Stored data
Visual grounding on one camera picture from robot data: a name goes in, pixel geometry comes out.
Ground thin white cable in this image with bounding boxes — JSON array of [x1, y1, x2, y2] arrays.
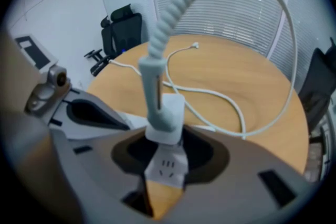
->
[[108, 58, 248, 140]]

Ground round wooden table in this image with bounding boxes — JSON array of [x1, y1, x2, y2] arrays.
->
[[86, 34, 311, 219]]

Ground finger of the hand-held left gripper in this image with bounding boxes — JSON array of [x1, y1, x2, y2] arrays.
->
[[48, 102, 132, 141], [68, 88, 131, 128]]

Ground white window blinds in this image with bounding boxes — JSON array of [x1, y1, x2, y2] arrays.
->
[[145, 0, 292, 61]]

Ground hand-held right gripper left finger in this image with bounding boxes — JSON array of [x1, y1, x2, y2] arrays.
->
[[0, 31, 155, 224]]

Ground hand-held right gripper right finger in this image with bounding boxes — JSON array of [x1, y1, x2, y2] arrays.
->
[[154, 125, 325, 224]]

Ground white charger adapter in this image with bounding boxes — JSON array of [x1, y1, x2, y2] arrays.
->
[[145, 94, 186, 145]]

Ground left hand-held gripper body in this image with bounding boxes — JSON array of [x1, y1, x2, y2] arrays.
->
[[14, 35, 72, 127]]

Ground white power strip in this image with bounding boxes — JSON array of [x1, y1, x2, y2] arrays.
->
[[115, 110, 216, 189]]

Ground black office chair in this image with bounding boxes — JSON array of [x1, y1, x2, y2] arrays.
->
[[83, 15, 114, 77], [298, 36, 336, 135], [90, 3, 144, 77]]

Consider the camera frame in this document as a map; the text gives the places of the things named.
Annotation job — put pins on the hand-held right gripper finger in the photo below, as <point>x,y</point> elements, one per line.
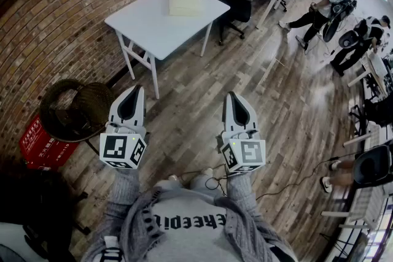
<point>227,113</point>
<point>250,119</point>

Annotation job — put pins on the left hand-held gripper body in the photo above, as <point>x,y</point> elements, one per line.
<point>113,147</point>

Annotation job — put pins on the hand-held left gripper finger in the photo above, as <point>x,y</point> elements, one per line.
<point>140,113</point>
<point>116,110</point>

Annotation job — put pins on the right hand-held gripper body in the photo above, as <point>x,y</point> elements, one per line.
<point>251,153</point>

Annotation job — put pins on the person's left forearm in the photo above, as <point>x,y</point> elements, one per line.
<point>122,190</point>

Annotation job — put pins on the person's right forearm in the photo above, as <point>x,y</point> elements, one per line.
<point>242,190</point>

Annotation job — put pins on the brown wicker chair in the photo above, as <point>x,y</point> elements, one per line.
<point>86,104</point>

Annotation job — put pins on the person's legs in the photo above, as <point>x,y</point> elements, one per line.
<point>199,182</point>

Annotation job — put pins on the red box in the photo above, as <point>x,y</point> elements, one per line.
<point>46,147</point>

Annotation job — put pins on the white folding table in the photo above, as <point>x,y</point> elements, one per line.
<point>159,30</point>

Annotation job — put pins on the person's torso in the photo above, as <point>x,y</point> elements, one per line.
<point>184,224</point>

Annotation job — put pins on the black mesh chair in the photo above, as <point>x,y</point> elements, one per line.
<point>374,165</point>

- _Instructions for the task_: Whenever the string "table" shows up in a line above, copy that line.

- _Solution below_:
Ground round wooden table in this image with bounding boxes — JSON array of [x1, y1, x2, y2] arrays.
Annotation job — put pins on the white folding table in the photo above, as <point>x,y</point> elements, one per line.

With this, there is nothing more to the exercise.